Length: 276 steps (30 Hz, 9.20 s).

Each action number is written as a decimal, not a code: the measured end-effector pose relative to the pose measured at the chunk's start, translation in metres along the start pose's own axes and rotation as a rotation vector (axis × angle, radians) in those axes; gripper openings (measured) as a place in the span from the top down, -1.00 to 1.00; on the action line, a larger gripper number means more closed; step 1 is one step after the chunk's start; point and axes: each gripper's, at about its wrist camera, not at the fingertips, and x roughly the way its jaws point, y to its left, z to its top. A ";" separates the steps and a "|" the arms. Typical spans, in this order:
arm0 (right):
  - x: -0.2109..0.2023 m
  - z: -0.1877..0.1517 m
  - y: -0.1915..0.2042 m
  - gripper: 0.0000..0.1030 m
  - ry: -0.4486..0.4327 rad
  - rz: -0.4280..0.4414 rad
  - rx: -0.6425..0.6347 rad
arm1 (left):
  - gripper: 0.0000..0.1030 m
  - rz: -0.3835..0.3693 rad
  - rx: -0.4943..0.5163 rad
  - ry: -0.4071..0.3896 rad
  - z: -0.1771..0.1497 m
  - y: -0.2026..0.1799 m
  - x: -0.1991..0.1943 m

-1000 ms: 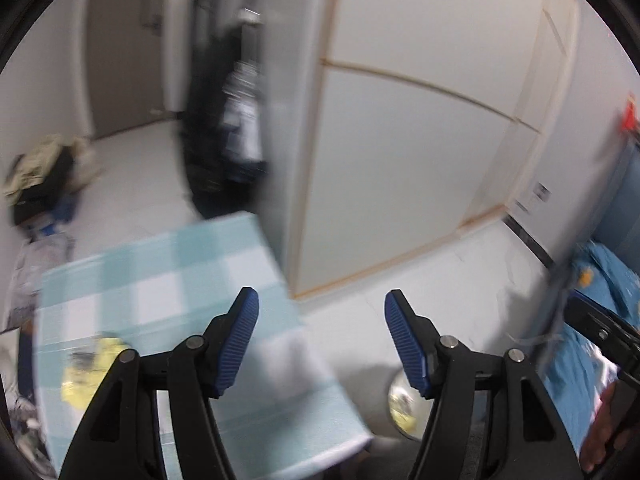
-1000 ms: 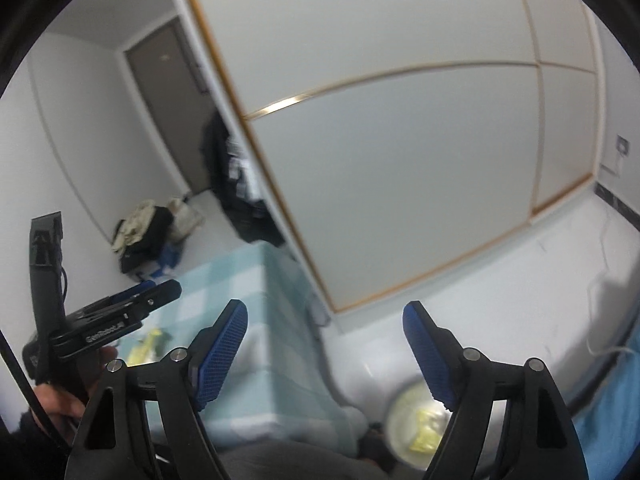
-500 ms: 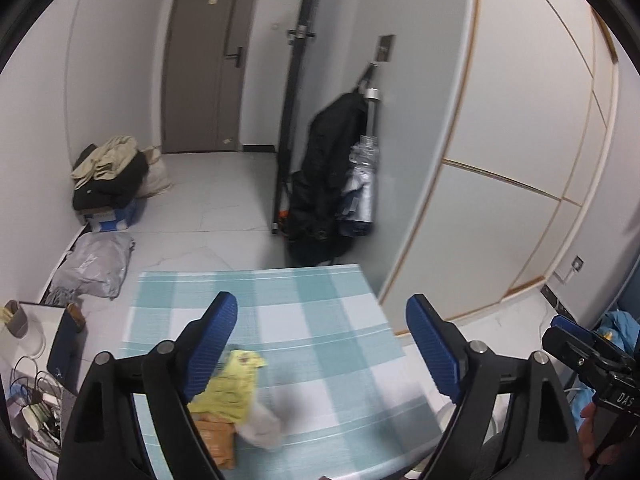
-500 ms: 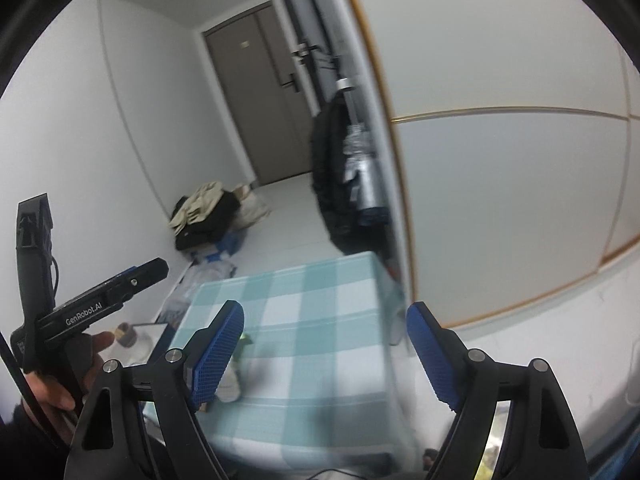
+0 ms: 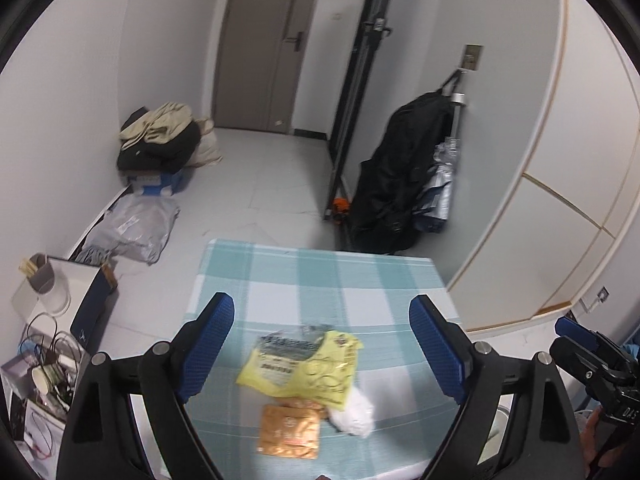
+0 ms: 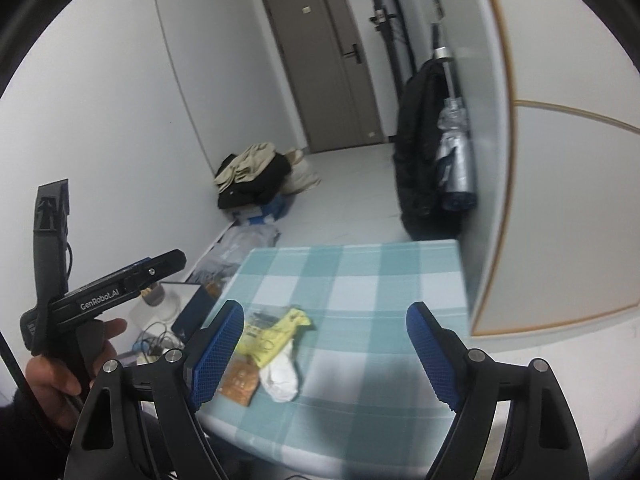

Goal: Collect trash
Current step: 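Lower the right tool onto the crumpled white tissue and close on it, then close the left tool on the yellow printed bag while the right holds the tissue, then lift the yellow bag and white tissue off the table with both tools, then carry the yellow bag and tissue with both tools over the white bin, then open the right tool over the bin while the left tool opens to drop the bag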

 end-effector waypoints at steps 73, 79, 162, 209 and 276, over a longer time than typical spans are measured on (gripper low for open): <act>0.149 -0.073 -0.003 0.81 0.609 -0.119 -0.150 | -0.69 -0.128 -0.204 0.491 -0.041 0.069 0.104; 0.141 -0.072 -0.020 0.81 0.603 -0.113 -0.110 | -0.69 -0.201 -0.206 0.525 -0.043 0.058 0.107; 0.012 -0.019 -0.008 0.81 0.211 -0.127 0.012 | 1.00 -0.091 -0.032 -0.050 0.019 0.017 -0.005; -0.164 -0.136 -0.287 0.79 0.101 -0.405 0.539 | 1.00 -0.563 0.452 0.215 -0.057 -0.286 0.054; -0.118 -0.256 -0.368 -0.58 0.278 -0.465 0.875 | -0.26 -0.541 0.759 0.785 -0.194 -0.351 0.162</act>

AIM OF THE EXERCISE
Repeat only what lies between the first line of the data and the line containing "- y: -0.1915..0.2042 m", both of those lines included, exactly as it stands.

RESULT OF THIS EXERCISE
Length: 276 steps (30 Hz, 9.20 s).

Each action number is written as a decimal, not a code: the measured end-effector pose relative to the pose measured at the chunk's start, translation in metres along the start pose's own axes and rotation as a rotation vector (axis × angle, radians) in those axes; gripper openings (measured) as a place in the span from the top down, -1.00 to 1.00; on the action line, a larger gripper number means more closed; step 1 is one step after the chunk's start; point and axes: each gripper's, at about its wrist camera, not at the fingertips, and x roughly the way its jaws point, y to its left, z to its top. A ";" separates the steps and a "|" the arms. Typical spans, in this order:
arm0 (right):
  - x: -0.2109..0.2023 m
  - z: -0.1877..0.1517 m
  - y: -0.1915..0.2042 m

Here the exercise is finished.